An exact, complete copy of the entries is what is needed.

(Data records)
* * *
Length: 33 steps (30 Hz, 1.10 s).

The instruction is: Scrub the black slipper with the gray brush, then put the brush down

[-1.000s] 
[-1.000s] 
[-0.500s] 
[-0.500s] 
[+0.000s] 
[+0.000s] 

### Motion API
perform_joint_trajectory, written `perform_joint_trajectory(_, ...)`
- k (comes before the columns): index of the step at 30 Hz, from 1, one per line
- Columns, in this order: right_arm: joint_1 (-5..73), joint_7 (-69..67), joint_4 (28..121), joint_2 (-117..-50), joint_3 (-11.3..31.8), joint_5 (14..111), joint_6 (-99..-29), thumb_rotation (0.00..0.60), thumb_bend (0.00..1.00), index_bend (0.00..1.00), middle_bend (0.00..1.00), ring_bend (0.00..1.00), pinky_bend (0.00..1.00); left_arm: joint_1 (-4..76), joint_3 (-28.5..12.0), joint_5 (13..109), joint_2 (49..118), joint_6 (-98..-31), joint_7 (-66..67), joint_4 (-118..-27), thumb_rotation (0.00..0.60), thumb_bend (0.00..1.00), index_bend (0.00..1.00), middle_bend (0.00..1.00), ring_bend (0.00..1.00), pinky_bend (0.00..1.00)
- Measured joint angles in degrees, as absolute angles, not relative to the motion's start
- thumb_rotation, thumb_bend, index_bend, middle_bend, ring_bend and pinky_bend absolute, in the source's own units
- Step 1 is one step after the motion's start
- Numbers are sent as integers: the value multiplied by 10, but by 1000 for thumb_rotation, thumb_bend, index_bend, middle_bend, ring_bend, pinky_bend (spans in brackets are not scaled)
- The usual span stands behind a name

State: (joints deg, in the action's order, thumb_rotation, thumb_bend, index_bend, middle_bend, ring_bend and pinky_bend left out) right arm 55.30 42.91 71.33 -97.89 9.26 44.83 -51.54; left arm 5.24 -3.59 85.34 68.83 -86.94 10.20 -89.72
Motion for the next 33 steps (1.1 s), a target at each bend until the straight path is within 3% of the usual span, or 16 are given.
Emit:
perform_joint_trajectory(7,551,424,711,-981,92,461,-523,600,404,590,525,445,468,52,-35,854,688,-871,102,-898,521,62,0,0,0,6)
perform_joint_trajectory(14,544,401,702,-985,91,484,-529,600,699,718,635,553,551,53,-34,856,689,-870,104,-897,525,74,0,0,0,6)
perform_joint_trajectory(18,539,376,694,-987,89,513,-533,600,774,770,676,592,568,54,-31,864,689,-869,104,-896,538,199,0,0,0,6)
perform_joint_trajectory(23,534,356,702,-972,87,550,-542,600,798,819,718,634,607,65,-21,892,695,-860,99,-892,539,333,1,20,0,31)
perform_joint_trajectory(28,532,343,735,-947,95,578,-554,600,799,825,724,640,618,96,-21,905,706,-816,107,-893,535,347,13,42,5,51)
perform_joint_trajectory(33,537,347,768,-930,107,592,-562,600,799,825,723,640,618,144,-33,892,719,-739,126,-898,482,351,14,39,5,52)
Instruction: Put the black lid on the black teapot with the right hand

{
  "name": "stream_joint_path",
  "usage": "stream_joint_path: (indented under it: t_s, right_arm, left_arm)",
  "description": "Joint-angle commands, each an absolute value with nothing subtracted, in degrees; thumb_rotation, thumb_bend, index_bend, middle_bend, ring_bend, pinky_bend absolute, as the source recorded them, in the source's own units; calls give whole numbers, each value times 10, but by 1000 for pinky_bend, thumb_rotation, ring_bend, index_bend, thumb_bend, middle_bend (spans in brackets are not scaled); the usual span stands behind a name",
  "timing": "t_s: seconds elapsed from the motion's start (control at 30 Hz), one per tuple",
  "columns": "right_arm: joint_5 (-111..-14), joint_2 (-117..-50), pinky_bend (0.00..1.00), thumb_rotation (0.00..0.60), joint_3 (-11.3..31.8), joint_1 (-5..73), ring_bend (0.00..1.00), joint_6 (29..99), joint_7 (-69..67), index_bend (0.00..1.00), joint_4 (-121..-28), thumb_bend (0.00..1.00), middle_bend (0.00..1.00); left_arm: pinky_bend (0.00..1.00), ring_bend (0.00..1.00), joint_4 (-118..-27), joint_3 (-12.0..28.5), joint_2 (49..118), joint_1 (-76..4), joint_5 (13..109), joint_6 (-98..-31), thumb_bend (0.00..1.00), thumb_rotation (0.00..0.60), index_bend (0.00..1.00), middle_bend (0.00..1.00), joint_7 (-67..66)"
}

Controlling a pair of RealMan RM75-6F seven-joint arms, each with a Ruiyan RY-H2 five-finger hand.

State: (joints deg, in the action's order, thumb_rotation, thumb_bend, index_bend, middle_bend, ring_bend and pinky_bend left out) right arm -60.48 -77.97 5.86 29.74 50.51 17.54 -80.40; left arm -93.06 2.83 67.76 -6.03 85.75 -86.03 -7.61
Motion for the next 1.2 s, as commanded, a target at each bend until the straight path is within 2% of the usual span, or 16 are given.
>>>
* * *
**Response to the exercise:**
Length: 33 steps (30 Hz, 1.10 s).

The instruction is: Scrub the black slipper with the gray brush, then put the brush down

[-1.000s] 
[-1.000s] 
[-0.500s] 
[-0.500s] 
[+0.000s] 
[+0.000s] 

### Motion API
perform_joint_trajectory, written `perform_joint_trajectory(_, ...)`
- k (comes before the columns): index of the step at 30 Hz, from 1, one per line
- Columns, in this order: right_arm: joint_1 (-5..73), joint_7 (-69..67), joint_4 (28..121), joint_2 (-117..-50), joint_3 (-11.3..31.8), joint_5 (14..111), joint_6 (-99..-29), thumb_rotation (0.00..0.60), thumb_bend (0.00..1.00), index_bend (0.00..1.00), middle_bend (0.00..1.00), ring_bend (0.00..1.00), pinky_bend (0.00..1.00); left_arm: joint_1 (-4..76), joint_3 (-28.5..12.0), joint_5 (13..109), joint_2 (49..118), joint_6 (-98..-31), joint_7 (-66..67), joint_4 (-118..-27), thumb_rotation (0.00..0.60), thumb_bend (0.00..1.00), index_bend (0.00..1.00), middle_bend (0.00..1.00), ring_bend (0.00..1.00), pinky_bend (0.00..1.00)
- Measured joint angles in degrees, as absolute angles, not relative to the motion's start
- thumb_rotation, thumb_bend, index_bend, middle_bend, ring_bend and pinky_bend absolute, in the source's own units
- Step 1 is one step after the motion's start
- Numbers are sent as integers: the value multiplied by 10, but by 1000 for thumb_rotation, thumb_bend, index_bend, middle_bend, ring_bend, pinky_bend (spans in brackets are not scaled)
- The usual span stands behind a name

State: (joints deg, in the action's order, thumb_rotation, thumb_bend, index_bend, middle_bend, ring_bend and pinky_bend left out) right arm 55.30 42.91 71.33 -97.89 9.26 44.83 -51.54; left arm 5.24 -3.59 85.34 68.83 -86.94 10.20 -89.72
Motion for the next 33 steps (1.1 s), a target at each bend until the straight path is within 3% of the usual span, or 16 are given.
Emit:
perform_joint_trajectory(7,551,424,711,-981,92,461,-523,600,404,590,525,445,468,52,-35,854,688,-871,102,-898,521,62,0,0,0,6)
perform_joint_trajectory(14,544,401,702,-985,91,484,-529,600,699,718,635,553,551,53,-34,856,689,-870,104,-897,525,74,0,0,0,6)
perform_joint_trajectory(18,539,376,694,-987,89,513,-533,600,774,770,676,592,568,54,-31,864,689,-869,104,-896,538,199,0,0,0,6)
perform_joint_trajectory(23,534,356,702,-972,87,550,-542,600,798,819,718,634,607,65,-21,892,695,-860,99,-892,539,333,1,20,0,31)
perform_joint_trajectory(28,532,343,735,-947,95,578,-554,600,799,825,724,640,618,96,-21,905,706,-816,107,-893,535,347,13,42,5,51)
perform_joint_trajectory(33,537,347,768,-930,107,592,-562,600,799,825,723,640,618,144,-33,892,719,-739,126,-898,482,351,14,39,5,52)
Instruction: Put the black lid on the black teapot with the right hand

{
  "name": "stream_joint_path",
  "usage": "stream_joint_path: (indented under it: t_s, right_arm, left_arm)",
  "description": "Joint-angle commands, each an absolute value with nothing subtracted, in degrees; thumb_rotation, thumb_bend, index_bend, middle_bend, ring_bend, pinky_bend absolute, as the source recorded them, in the source's own units; calls give whole numbers, each value times 10, but by 1000 for pinky_bend, thumb_rotation, ring_bend, index_bend, thumb_bend, middle_bend (spans in brackets are not scaled); the usual span stands behind a name",
  "timing": "t_s: seconds elapsed from the motion's start (control at 30 Hz), one per tuple",
  "columns": "right_arm: joint_5 (-111..-14), joint_2 (-117..-50), pinky_bend (0.00..1.00), thumb_rotation (0.00..0.60), joint_3 (-11.3..31.8), joint_1 (-5..73), ring_bend (0.00..1.00), joint_6 (29..99), joint_7 (-69..67), index_bend (0.00..1.00), joint_4 (-121..-28), thumb_bend (0.00..1.00), middle_bend (0.00..1.00); left_arm: pinky_bend (0.00..1.00), ring_bend (0.00..1.00), joint_4 (-118..-27), joint_3 (-12.0..28.5), joint_2 (49..118), joint_1 (-76..4), joint_5 (13..109), joint_6 (-98..-31), thumb_bend (0.00..1.00), thumb_rotation (0.00..0.60), index_bend (0.00..1.00), middle_bend (0.00..1.00), joint_7 (-67..66)"
}

Controlling a pair of RealMan RM75-6F seven-joint arms, each with a Ruiyan RY-H2 five-finger hand.

State: (joints deg, in the action's order, thumb_rotation, thumb_bend, index_bend, middle_bend, ring_bend and pinky_bend left out) right arm -60.48 -77.97 5.86 29.74 50.51 17.54 -80.40; left arm -93.06 2.83 67.76 -6.03 85.75 -86.03 -7.61
Motion for the next 1.2 s, as commanded, a target at each bend until the straight path is within 2% of the usual span, or 16 are given.
>>>

Work on this exercise has concluded.